Objective: We studied the effects of weight loss induced by either a low-fat normal diet (ND) or restriction of high-fat diet (HFD) on hepatic steatosis, inflammation in the liver and adipose tissue (AT), and blood monocytes of obese mice.
Methods: In mice with HFD-induced obesity, weight loss was achieved by switching from HFD to ND and maintaining on ND ad libitum or by restricting HFD intake to match body weight of mice with ND-induced weight loss. After diet interventions for 4 weeks, hepatic steatosis, hepatic and AT inflammation, and blood CD11c(+) monocytes were examined.
Results: At 4 weeks after switching diets, body weight was reduced by 23% from baseline. To achieve the same reduced body weight required restricting calorie intake from HFD. Weight loss with either ND or HFD restriction decreased body fat mass and ameliorated liver steatosis; both effects were greater with ND-induced weight loss than HFD restriction-induced weight loss.
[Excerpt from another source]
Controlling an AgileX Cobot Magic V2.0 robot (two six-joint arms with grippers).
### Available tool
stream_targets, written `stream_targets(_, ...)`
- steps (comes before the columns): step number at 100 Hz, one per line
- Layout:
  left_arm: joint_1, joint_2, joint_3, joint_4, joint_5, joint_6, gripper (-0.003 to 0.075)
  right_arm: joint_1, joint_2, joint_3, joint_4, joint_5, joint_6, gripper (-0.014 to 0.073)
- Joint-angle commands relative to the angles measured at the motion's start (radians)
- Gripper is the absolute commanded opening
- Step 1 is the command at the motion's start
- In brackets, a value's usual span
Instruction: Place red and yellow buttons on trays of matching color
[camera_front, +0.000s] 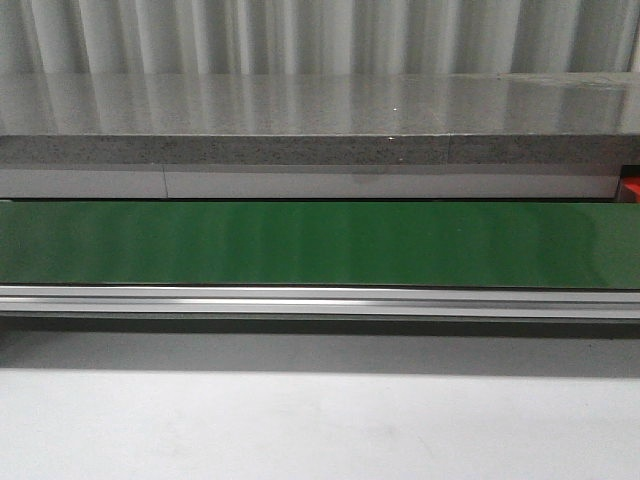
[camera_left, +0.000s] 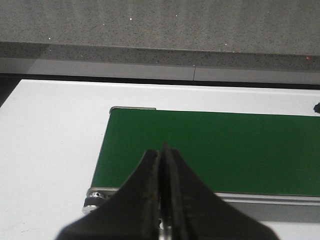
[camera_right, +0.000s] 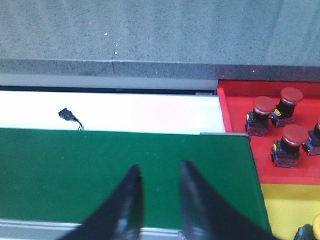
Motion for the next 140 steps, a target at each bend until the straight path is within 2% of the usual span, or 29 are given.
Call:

Weight loss with ND but not HFD restriction normalized blood CD11c(+) monocytes and attenuated hepatic inflammation assessed by chemokine and CD11c expression. In contrast, weight loss with HFD restriction significantly reduced chemokine levels and CD11c(+) cells in AT compared to obese controls, and tended to reduce AT chemokines and CD11c(+) cells more than ND-induced weight loss.
Conclusion: In mice with diet-induced obesity, weight loss with ND was superior in alleviating hepatic inflammation and steatosis, whereas weight loss with HFD calorie restriction provided greater amelioration of AT inflammation.